The liquid Sigfom complex looks decent, and you can increase the absorption rate by dividing the serving to 3 times per day (1/3 tsp) vs one shot 1-tsp.
Do you think we should add Potassium to his protocol then? He takes Dr. Dean's ReMyte (Mineral Solution) which has all the minerals, including zinc, copper, selenium, potassium, molybdenum, etc.
I don't know how to cook black-eye peas (did you mean beans?), but I do know how to cook Gigantes (giant beans).
Alternately, you can simply buy the canned/frozen beans (yes black eye peas are beans), but it's not easy to find organic black-eyed peas at grocery stores. I'm careful to always get organic legumes because they're often tainted with glyphosate (which chelates molybdenum and other essential minerals).
Many good multivitamins include molybdenum so that's your other option. There's not enough zinc in your Dr. Dean's ReMyte to correct low zinc dyshomeostasis common in PWP. I'd add Zinc Balance.
The best way to intake potassium is through food sources. There's no need to supplement unless you notice an issue in your electrolytes panel monitored through continual blood tests.
Wow! Thanks, Rescuema. We both take Zinc (besides Dr. Dean's ReMyte), 25mg along with Mg. He is not on a multivitamin although I have repeatedly asked him to start mine, Mary Ruth's Liquid Morning Multivitamin which is an excellent multivitamin. Dr. Mischley wants him to take his supplements in the liquid form.
We started eating only organic right after his diagnosis although I have been a healthy eating freak all my life and I was buying organic foods but not consistently. There is a health food store in my town (Sproutes) and that's where we do all of our groceries. I will look there for black eye peas there.
Thank you so much for all your knowledge and advice!

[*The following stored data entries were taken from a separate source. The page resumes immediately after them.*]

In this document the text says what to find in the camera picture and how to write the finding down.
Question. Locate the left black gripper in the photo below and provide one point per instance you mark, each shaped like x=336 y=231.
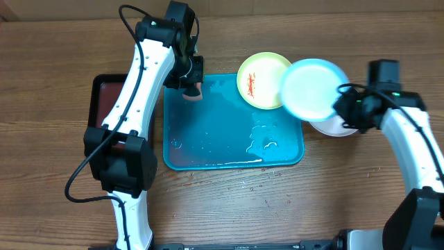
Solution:
x=198 y=76

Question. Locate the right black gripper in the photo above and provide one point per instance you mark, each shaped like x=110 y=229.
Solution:
x=338 y=105

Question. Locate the green and pink sponge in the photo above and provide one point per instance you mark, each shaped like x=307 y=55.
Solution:
x=193 y=93

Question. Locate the white plate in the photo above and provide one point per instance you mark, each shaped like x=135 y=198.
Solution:
x=333 y=127

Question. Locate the light blue plate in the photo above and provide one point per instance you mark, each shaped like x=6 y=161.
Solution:
x=308 y=89

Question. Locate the yellow-green plate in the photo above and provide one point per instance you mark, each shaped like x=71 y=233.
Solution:
x=258 y=79

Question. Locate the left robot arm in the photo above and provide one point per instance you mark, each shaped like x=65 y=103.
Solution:
x=117 y=149

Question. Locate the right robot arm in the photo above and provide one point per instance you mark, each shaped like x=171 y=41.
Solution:
x=403 y=119

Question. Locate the teal plastic tray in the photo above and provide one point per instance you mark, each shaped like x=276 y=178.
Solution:
x=223 y=131

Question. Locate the dark red tray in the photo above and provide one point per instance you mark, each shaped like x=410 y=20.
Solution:
x=106 y=89

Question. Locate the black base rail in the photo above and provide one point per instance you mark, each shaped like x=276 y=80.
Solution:
x=243 y=246

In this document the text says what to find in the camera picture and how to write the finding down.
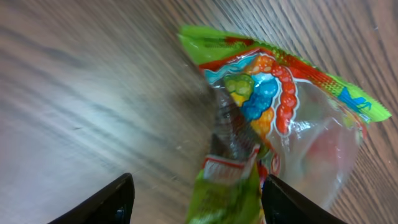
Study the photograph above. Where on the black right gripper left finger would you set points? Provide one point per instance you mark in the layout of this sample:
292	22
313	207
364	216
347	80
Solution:
112	204

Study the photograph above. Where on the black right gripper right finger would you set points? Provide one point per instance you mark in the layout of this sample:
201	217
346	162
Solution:
284	205

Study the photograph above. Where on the green gummy candy bag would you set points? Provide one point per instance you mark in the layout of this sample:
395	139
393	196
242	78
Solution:
277	114

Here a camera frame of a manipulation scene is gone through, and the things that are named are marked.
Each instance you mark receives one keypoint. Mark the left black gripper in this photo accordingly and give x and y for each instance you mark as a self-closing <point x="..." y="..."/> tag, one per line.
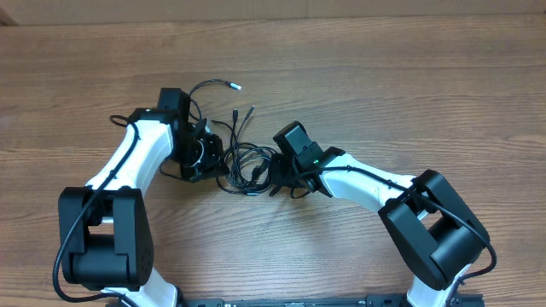
<point x="215" y="163"/>

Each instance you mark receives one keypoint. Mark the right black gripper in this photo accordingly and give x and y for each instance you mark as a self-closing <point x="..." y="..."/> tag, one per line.
<point x="277" y="179"/>

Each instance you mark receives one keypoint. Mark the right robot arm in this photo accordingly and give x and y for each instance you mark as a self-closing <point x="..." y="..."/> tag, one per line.
<point x="436" y="233"/>

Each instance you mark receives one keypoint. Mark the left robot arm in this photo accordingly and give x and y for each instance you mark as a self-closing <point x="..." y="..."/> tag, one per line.
<point x="107" y="249"/>

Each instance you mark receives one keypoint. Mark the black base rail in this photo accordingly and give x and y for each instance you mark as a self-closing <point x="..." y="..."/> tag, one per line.
<point x="294" y="302"/>

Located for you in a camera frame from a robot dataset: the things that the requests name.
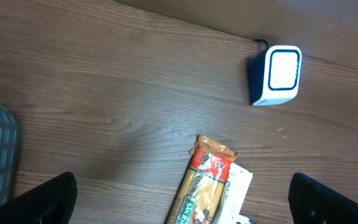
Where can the white barcode scanner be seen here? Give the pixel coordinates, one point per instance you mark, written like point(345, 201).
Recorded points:
point(274, 75)

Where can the red orange spaghetti pack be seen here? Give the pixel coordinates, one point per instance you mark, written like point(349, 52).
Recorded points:
point(200, 192)

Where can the beige bread snack bag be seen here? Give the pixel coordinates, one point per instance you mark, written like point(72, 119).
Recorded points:
point(244, 220)

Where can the white cream tube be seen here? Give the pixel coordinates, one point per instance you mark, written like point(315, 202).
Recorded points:
point(233, 196)

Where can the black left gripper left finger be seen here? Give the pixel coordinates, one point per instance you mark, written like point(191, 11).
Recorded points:
point(51, 202)

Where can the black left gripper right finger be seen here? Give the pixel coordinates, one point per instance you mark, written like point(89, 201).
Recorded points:
point(314, 203)

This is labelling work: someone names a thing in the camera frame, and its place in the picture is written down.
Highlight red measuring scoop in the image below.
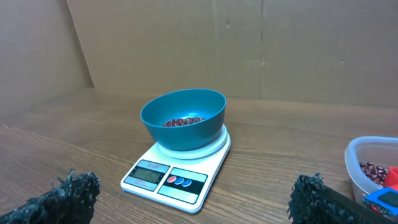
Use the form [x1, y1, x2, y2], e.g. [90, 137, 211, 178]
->
[384, 166, 398, 191]

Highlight clear plastic container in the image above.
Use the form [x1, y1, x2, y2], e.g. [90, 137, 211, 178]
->
[345, 136, 397, 204]

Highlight red beans in bowl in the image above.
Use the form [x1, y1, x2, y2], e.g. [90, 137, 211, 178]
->
[162, 116, 206, 127]

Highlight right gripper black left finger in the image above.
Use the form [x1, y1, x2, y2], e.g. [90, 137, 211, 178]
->
[1, 169, 100, 224]

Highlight white kitchen scale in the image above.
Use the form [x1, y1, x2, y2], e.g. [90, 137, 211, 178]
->
[120, 126, 231, 213]

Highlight blue bowl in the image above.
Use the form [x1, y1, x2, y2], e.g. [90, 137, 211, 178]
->
[140, 88, 227, 151]

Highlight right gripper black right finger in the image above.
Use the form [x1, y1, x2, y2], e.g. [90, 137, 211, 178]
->
[287, 174, 397, 224]

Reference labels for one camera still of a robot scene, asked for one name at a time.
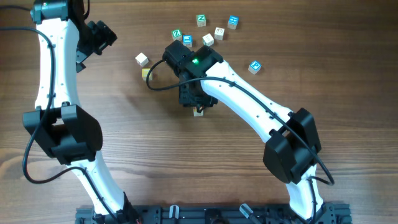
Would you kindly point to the plain animal wooden block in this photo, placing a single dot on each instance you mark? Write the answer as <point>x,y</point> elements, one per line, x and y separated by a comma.
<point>208,40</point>

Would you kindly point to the red side 2 block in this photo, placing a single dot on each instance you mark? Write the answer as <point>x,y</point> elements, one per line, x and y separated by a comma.
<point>219,33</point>

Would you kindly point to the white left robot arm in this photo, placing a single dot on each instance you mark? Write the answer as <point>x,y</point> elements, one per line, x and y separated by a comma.
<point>58,124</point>

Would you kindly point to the red M wooden block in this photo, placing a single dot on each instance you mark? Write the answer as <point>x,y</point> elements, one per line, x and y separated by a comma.
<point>198,111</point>

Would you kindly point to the green top far block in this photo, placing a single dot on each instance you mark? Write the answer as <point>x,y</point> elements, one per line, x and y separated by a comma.
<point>201,20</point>

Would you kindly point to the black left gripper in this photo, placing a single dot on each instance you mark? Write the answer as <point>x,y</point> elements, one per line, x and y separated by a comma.
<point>106,37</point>

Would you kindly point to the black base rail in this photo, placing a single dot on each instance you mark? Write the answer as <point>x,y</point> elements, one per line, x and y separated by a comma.
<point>271,213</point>

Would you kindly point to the green top left block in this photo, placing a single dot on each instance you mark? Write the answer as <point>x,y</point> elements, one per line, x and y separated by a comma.
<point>177,34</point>

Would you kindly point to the plain wooden block left edge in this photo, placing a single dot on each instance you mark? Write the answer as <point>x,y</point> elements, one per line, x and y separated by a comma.
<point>146,74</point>

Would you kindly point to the green block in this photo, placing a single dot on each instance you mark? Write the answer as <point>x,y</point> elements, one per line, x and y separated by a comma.
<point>201,20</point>
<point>177,34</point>

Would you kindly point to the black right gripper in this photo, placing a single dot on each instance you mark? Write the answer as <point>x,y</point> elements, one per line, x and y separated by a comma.
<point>185,101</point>

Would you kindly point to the plain wooden block far left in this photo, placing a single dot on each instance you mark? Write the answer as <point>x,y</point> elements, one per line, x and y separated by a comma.
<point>142,59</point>

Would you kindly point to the blue top left block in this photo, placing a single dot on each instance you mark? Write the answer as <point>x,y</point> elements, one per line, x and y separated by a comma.
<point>187,41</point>

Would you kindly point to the blue P wooden block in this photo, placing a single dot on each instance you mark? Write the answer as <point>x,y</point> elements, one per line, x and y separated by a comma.
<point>254,67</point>

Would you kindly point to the blue top far block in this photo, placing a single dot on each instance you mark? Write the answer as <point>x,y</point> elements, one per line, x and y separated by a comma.
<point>233,22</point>

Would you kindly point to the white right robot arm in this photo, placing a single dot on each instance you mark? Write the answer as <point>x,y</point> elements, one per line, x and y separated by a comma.
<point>291,138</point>

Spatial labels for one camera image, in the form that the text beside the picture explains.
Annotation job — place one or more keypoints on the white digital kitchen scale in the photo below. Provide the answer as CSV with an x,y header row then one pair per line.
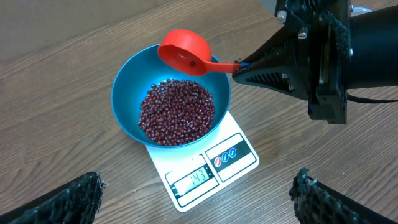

I also use Many Ruth liquid MV - one of many that I use to rotate. Avoid supplementing zinc standalone for long term or you can cause Cu deficiency- visit the mentioned Marion”s post for more detail. Total below 35mg/day Zn should be ok for some but not for others depending on the amount of Cu in your diet. Best to stay safe. Also look under Vitacost - you can find many organic legumes there. I buy organic brown basmati rice to soak/sprout (removes phytic acid/anti nutrients) and simply add some soaked legumes and rotate small amount of black-eyed peas. I’m surprised you’ve never cooked them being a southern bell, Despe!
Like Despe, I am just a lay person & lack your knowledge.How did you get to learn all this stuff? I'm going to have to do some serious studying as I thought I was doing the right thing for my PWP but it seems it is quite difficult to get the balance right, especially now he's deteriorating.
He says if people who are talking High dose Vitamin B and face setbacks they may need to improve their methylation with methyl doners as well as co-factors like magnesium and other nutrients like Glycine and NAC.
Honestly from my personal experience I agree with him 💯%.
I take 1.5 grs Thiamin HCI in the morning and 1.5 grs at noon.
According to a scientist that I posted his video a year or so ago, Glycine bring balance to methylation if we are overmethylated. Again from my personal experience I agree with his idea as well.